Howto RL-008: Wrap native MLPro environment class to OpenAI Gym environment
Prerequisites
- Please install the following packages to run this examples properly:
Executable code
## -------------------------------------------------------------------------------------------------
## -- Project : MLPro - A Synoptic Framework for Standardized Machine Learning Tasks
## -- Package : mlpro
## -- Module : howto_rl_008_wrap_mlpro_environment_to_gym_environment.py
## -------------------------------------------------------------------------------------------------
## -- History :
## -- yyyy-mm-dd Ver. Auth. Description
## -- 2021-09-30 0.0.0 SY Creation
## -- 2021-09-30 1.0.0 SY Released first version
## -- 2021-10-04 1.0.1 DA Minor fixes
## -- 2021-12-22 1.0.2 DA Cleaned up a bit
## -- 2022-03-21 1.0.3 MRD Use Gym Env Checker
## -- 2022-05-30 1.0.4 DA Little refactoring
## -------------------------------------------------------------------------------------------------
"""
Ver. 1.0.4 (2022-05-30)
This module shows how to wrap a native MLPro environment class to OpenAI Gym environment.
"""
from mlpro.bf.various import Log
from mlpro.wrappers.openai_gym import WrEnvMLPro2GYM
from mlpro.rl.pool.envs.gridworld import GridWorld
from gym.utils.env_checker import check_env
mlpro_env = GridWorld(p_logging=Log.C_LOG_ALL)
env = WrEnvMLPro2GYM(mlpro_env, p_state_space=None, p_action_space=None)
check_env(env)
Results
The native MLPro GridWorld environment will be wrapped to a OpenAI Gym environment. By making use of Gym’s environment checker, we could confirm the success of the environment wrapping.

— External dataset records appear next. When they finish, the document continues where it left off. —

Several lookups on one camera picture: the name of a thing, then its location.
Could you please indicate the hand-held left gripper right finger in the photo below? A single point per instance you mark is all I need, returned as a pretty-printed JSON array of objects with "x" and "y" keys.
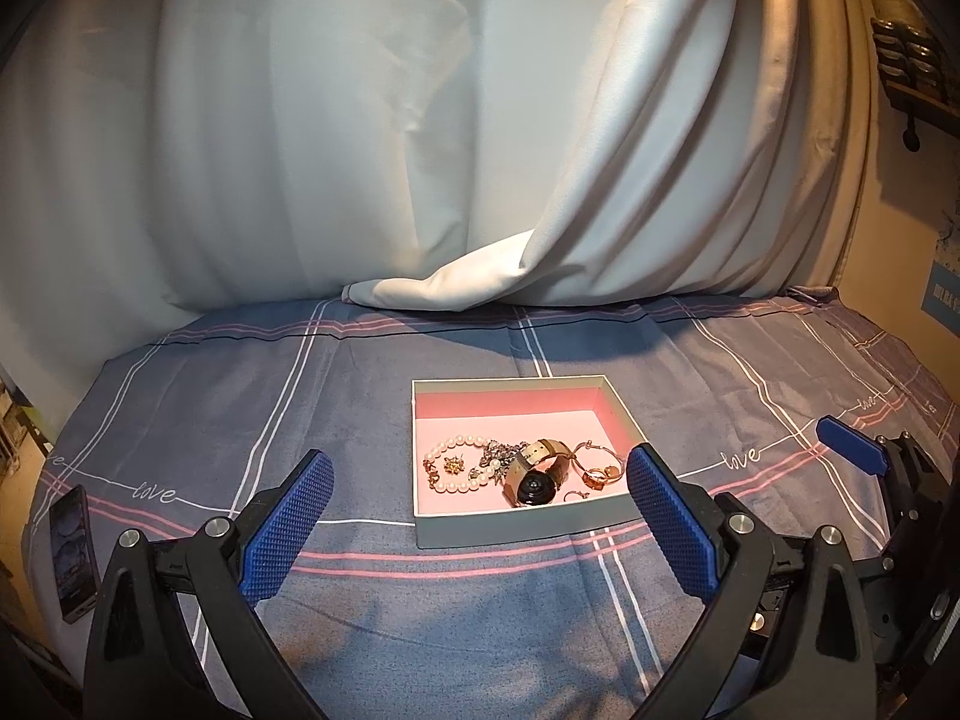
[{"x": 667, "y": 525}]

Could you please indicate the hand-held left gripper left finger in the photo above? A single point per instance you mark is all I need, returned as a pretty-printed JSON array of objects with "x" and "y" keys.
[{"x": 289, "y": 525}]

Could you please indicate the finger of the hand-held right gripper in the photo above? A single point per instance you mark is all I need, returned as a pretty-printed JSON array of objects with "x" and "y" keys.
[{"x": 847, "y": 444}]

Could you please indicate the pink-lined jewelry box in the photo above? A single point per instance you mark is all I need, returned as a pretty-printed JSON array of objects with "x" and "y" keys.
[{"x": 450, "y": 525}]

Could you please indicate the large gold hoop earring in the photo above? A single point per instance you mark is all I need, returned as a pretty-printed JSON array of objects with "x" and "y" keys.
[{"x": 611, "y": 454}]

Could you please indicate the small gold hoop earring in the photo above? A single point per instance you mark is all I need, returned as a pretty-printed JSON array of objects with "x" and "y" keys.
[{"x": 576, "y": 496}]

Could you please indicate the gold star brooch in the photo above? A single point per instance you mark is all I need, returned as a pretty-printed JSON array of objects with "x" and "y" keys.
[{"x": 451, "y": 463}]

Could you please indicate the grey plaid bed sheet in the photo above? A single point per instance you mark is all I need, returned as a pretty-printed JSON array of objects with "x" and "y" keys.
[{"x": 450, "y": 615}]

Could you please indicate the black rectangular device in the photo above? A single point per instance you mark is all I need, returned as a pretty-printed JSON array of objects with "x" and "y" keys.
[{"x": 73, "y": 555}]

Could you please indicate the shelf with boxes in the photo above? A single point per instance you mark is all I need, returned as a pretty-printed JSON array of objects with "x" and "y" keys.
[{"x": 11, "y": 420}]

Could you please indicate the white draped cloth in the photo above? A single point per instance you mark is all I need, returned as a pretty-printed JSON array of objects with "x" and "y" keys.
[{"x": 375, "y": 127}]

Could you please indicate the blue wall poster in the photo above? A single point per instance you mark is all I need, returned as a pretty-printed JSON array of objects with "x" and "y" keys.
[{"x": 946, "y": 277}]

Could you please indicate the dark wall shelf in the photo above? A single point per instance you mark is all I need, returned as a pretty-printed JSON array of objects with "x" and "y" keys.
[{"x": 911, "y": 52}]

YYYY-MM-DD HH:MM:SS.SSSSSS I Environment GridWorld: Instantiated
YYYY-MM-DD HH:MM:SS.SSSSSS I Environment GridWorld: Instantiated
YYYY-MM-DD HH:MM:SS.SSSSSS I Environment GridWorld: Operation mode set to 0
YYYY-MM-DD HH:MM:SS.SSSSSS I Environment GridWorld: Reset
YYYY-MM-DD HH:MM:SS.SSSSSS I Environment GridWorld: Reset
YYYY-MM-DD HH:MM:SS.SSSSSS I Environment GridWorld: Start processing action
YYYY-MM-DD HH:MM:SS.SSSSSS I Environment GridWorld: Actions of agent 0 = [3.415721893310547, -7.9934492111206055]
YYYY-MM-DD HH:MM:SS.SSSSSS I Environment GridWorld: Action processing finished successfully
...
There will be several more lines of action processing logs due to the nature of the environment checker. When there is no detected failure, the environment is successfully wrapped.